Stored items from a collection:
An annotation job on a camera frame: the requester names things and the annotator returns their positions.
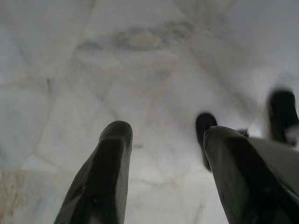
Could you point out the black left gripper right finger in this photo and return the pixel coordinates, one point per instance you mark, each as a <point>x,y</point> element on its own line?
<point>247,182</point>

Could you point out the black robot left foot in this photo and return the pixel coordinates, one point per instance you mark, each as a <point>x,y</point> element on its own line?
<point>203,123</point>

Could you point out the black robot foot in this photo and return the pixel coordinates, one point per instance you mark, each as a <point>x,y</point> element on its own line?
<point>203,123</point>
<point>281,112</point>

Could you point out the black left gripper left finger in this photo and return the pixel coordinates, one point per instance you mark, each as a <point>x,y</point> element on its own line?
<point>102,177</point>

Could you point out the black robot right foot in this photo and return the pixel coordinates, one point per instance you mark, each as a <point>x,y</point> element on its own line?
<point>281,112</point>

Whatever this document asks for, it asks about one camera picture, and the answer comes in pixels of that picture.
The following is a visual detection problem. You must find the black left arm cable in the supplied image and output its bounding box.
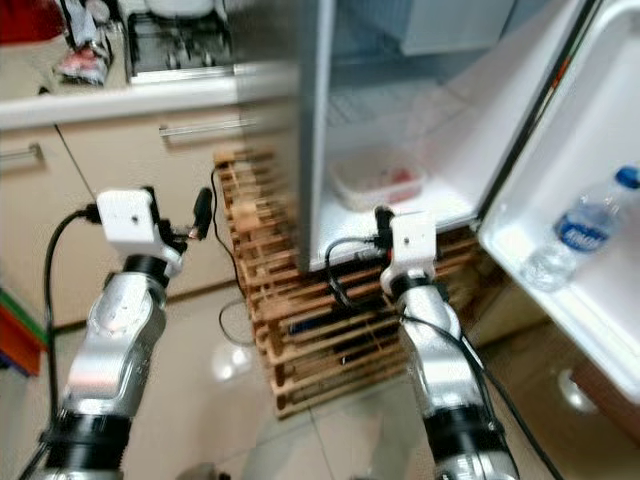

◆ **Your instructions**
The task calls for all lines in the entries that hold "instance".

◆ **Output**
Could you point out the black left gripper right finger in this photo and return the pixel coordinates, one point per instance you mark, each as a <point>x,y</point> element on its own line?
Could you point out the black robot left foot in this photo and return the pixel coordinates, one point per instance you mark, each as a <point>x,y</point> element on its own line?
Could you point out the black robot foot in this photo and return the pixel coordinates, one point per instance you mark, each as a <point>x,y</point> element on its own line?
Could you point out the black left gripper left finger in this photo and return the pixel coordinates, one point per instance you mark, each as a <point>x,y</point> element on its own line?
Could you point out the black robot right foot in this photo and return the pixel coordinates, one point per instance you mark, each as a <point>x,y</point> element on its own line?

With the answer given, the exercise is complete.